Below are records; please set down exactly the lines from the first through the one containing "220L93 206L91 149L61".

[Entries taken from a collection]

<<<<

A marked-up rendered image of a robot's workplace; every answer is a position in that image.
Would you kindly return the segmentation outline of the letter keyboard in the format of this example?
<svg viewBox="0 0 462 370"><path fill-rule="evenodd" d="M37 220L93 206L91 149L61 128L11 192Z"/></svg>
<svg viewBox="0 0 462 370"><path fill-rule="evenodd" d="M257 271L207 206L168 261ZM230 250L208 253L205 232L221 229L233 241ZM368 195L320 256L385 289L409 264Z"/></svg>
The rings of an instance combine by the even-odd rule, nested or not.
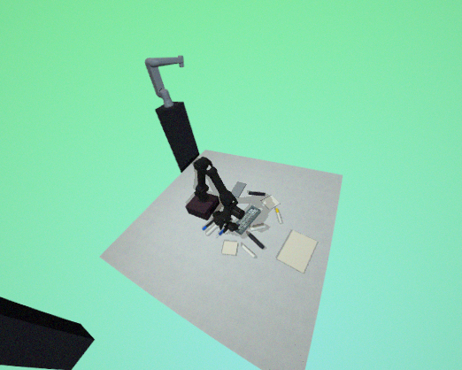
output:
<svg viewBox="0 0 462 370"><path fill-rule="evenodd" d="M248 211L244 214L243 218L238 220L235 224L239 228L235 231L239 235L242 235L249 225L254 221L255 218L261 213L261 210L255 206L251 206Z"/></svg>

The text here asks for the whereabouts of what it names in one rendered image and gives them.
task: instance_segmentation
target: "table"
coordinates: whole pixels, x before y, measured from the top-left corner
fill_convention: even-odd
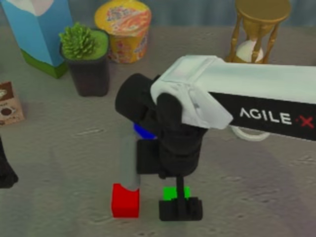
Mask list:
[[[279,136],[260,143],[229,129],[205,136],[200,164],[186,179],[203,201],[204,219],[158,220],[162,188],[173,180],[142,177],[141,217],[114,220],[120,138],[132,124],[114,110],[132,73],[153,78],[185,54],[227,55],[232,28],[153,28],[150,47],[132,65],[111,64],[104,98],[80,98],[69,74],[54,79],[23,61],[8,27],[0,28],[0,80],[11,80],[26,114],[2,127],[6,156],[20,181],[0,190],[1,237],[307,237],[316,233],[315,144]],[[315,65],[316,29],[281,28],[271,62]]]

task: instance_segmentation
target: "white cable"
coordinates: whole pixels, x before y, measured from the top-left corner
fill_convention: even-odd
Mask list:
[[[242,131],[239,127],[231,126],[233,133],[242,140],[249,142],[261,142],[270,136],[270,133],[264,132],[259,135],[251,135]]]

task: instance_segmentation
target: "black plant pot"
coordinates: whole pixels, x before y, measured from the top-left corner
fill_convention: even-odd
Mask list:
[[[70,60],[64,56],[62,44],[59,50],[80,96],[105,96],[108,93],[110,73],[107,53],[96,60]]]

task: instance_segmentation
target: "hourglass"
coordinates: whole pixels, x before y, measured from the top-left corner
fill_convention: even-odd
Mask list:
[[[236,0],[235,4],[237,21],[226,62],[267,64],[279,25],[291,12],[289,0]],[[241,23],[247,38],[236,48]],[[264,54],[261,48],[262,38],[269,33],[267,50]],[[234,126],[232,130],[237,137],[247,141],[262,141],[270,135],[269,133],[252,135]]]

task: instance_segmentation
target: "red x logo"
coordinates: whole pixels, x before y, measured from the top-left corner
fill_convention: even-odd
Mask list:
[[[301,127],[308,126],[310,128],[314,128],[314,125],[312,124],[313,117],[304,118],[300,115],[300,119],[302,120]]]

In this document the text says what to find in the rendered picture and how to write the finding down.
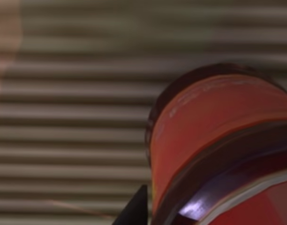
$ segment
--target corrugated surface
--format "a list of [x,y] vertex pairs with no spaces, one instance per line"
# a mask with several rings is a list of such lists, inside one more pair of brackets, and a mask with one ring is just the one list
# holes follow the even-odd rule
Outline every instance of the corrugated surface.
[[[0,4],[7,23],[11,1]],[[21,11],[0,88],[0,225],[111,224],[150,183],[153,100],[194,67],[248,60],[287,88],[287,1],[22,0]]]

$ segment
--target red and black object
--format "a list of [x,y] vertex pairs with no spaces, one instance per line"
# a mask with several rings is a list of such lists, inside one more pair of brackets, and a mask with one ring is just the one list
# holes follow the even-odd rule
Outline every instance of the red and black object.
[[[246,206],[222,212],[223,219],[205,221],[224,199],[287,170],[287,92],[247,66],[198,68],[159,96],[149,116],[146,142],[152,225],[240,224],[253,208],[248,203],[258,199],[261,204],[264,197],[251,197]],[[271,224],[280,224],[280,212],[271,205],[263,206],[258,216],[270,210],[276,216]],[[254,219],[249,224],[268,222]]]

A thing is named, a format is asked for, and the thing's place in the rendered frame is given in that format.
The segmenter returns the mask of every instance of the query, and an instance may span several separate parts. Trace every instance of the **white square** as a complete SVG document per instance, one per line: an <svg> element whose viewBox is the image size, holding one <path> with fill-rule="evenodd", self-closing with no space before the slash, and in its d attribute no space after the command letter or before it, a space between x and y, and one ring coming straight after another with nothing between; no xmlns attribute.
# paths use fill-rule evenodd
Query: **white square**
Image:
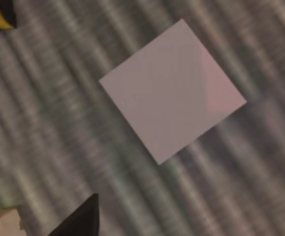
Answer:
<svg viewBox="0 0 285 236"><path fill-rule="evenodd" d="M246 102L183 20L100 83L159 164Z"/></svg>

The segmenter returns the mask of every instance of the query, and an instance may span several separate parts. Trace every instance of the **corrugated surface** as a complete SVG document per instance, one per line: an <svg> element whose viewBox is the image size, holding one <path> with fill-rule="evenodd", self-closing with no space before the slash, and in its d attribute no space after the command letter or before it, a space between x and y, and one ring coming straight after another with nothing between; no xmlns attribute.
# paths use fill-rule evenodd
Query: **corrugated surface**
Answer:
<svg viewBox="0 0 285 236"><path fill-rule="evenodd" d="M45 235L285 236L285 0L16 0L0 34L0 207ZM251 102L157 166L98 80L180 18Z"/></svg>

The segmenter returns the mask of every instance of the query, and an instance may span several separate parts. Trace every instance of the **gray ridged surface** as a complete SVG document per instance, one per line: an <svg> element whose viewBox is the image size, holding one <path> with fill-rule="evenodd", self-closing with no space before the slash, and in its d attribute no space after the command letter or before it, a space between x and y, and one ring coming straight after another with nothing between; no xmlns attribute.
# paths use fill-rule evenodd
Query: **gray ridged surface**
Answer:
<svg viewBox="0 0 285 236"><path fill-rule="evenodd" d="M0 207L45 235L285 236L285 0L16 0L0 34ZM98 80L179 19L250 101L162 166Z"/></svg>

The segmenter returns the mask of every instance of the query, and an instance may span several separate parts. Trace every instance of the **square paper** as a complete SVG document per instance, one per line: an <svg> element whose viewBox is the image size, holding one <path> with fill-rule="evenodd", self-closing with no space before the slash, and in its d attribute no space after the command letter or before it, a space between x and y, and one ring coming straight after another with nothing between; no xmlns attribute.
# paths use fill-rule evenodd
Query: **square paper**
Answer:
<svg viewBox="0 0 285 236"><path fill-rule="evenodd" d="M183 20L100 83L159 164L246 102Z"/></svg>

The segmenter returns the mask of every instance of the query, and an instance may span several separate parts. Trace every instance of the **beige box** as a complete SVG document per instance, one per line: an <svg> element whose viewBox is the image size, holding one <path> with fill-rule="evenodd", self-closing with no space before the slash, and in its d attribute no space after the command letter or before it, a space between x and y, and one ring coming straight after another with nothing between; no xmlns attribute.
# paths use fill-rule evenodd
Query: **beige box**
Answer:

>>>>

### Task output
A marked-up rendered image of a robot's workplace; every answer is a position in that image.
Would you kindly return the segmentation outline of the letter keyboard in the format of this example?
<svg viewBox="0 0 462 370"><path fill-rule="evenodd" d="M37 220L93 206L91 149L61 128L11 192Z"/></svg>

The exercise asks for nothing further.